Well, here's where I disagree with field14 and this is not often. In case no one knows, field and I are from the same state. IAA State Championship fees are $25.00. So I took 2nd and 3rd a few times and got a $2.85 medal (Made in China). I took Champion in Field once and got 2 patches and a starter bar for the little add-on tags for each of the lanes (80 Yard Walk up, Bunny, 45 Yard and so forth). The add-on tags you had to buy. Also, for making the 500 class I had to buy my 500 patch. For the $25 fee for ASA State events I have a chance win back my fee and maybe a bit more. Okay, it's something different, not the same stagnant rut we've been in for God know how long. So I go to the Metro ProAm and drop $40.00, my first big national event. I met more people, saw more archery equipment and then I browsed more archery booths than all combined from 10 years of shooting local events.

Now, I use to shoot Trap. I was fairly descent and brought home bunches of canned goods and a few bucks every now and then. The wife liked that. But she doesn't like that I spend the money that I do to shoot archery and bring home only a "dust collector." Now, chew if you want, by and large the vast majority archery shooters don't want to throw a few bucks in the hat and cry like babies when they lose an arrow. Of the local ranges we shoot the same 3D shoots every weekend. Why not a money shoot every so often? We shoot the same Indoor leagues every winter. Why not a heads up money shoot every so often? Some of us can't afford to run the national circuit, but can afford to throw a few bucks in the hat to spice things up at a local 3D or Indoor event. This doesn't happen. Heck, I'd throw in a buck or two for which ever class I'd shoot in, Free Style mostly. So what, the winner might pickup $10 or $20 bucks more a Indoor? What about bowhunter? Here's the big class in our area, anywhere up to 80 and 100 in a class depending on the club, so $80 to $100 and could be divided by the top 3 in class. What $50, $30 and $20? Would $1 hurt someone? Would going home ahead make you feel better? As it is, normally, if you win you might get a free shoot or maybe a $3 pin of sorts or a $8 trophy. 

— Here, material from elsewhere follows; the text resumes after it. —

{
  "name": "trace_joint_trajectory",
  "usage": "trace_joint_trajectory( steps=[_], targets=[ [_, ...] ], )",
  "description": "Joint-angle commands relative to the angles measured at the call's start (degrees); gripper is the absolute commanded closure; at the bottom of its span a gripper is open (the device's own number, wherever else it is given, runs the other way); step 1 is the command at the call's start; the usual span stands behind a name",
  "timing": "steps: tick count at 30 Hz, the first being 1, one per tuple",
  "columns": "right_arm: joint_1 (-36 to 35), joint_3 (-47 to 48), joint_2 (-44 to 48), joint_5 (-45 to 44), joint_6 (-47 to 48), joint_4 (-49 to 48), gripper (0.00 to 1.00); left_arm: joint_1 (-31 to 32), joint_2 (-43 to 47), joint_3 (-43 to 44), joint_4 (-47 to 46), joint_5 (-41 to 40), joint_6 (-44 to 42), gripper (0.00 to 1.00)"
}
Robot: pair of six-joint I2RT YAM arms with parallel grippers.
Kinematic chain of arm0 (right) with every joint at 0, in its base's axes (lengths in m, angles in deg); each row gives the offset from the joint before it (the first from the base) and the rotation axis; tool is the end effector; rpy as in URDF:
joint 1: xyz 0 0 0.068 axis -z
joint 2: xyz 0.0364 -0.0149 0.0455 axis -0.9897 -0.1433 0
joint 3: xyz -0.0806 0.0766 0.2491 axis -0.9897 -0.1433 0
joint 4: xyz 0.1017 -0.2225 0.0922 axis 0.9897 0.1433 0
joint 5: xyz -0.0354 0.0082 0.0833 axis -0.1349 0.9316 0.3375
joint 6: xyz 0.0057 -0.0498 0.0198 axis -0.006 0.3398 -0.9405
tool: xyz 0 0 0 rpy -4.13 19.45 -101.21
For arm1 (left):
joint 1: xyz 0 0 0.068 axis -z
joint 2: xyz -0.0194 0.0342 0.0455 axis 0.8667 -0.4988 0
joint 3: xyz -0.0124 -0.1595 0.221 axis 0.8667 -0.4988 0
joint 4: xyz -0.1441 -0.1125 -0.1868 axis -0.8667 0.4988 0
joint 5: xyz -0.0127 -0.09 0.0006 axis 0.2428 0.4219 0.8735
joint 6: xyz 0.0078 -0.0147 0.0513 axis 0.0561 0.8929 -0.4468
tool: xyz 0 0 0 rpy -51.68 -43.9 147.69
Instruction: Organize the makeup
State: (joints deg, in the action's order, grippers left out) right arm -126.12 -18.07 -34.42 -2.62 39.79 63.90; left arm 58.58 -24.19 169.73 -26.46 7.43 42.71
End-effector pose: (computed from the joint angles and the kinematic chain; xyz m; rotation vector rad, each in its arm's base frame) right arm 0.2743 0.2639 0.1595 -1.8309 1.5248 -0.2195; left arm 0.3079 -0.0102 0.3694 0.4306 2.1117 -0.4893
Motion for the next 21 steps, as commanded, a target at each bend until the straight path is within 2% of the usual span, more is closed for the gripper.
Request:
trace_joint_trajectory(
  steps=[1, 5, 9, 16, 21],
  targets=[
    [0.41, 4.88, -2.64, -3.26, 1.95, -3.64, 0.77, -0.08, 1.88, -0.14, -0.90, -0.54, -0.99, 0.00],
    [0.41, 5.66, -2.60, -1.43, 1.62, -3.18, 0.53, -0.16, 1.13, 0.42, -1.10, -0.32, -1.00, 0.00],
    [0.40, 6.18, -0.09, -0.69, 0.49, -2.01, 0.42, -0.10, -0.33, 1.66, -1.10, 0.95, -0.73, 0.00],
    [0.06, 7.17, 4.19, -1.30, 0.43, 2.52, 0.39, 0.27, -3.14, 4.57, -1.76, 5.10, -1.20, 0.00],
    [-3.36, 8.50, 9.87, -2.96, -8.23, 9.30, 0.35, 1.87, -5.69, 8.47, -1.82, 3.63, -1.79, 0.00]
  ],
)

Tom, we've tried to change the IAA and because it won't change it's dying. Why can't the IAA change in some places? Because the almight NFAA has something to say about it. And now the State Directors aren't going to meet but every two years or so? The NFAA has lost what, over 3000 members in the last 8 years? You were in the NFAA when Illinois had over 40 clubs. It was declining when I joined the NFAA, 23 clubs. They're down to what, 15? The ASA now has 23 clubs in the State of Ilinois.


----------



## nickel shooter5 (Dec 26, 2009)

cenochs said:


> I agree with field 14 completely! Pros should get the cash prizes but there should also be a standard established to become a Pro and stay a Pro! I wouldn't have a problem with a Pro Hunter Class for good shooters that don't like open setups! I don't shoot Pro but would like to one day but I want to earn it and be invited to shoot with the big boys not just pay my entry fee and say I am a Pro! The word PRO in archery is watered down with the Process of being a Pro and staying a Pro! I would like to see standards set to be a Pro and stay a Pro and maybe even a Pro Qualifier for those that didn't quite make the cut or lost their Pro Status. It would be fun to watch and when real guidlelines are established to be a Pro the sport will be respected more on a peer and national audience and then sponsorship will be greater and payouts will increase and more great archers will try to be pro and not give up the sport because it is just a hobby !!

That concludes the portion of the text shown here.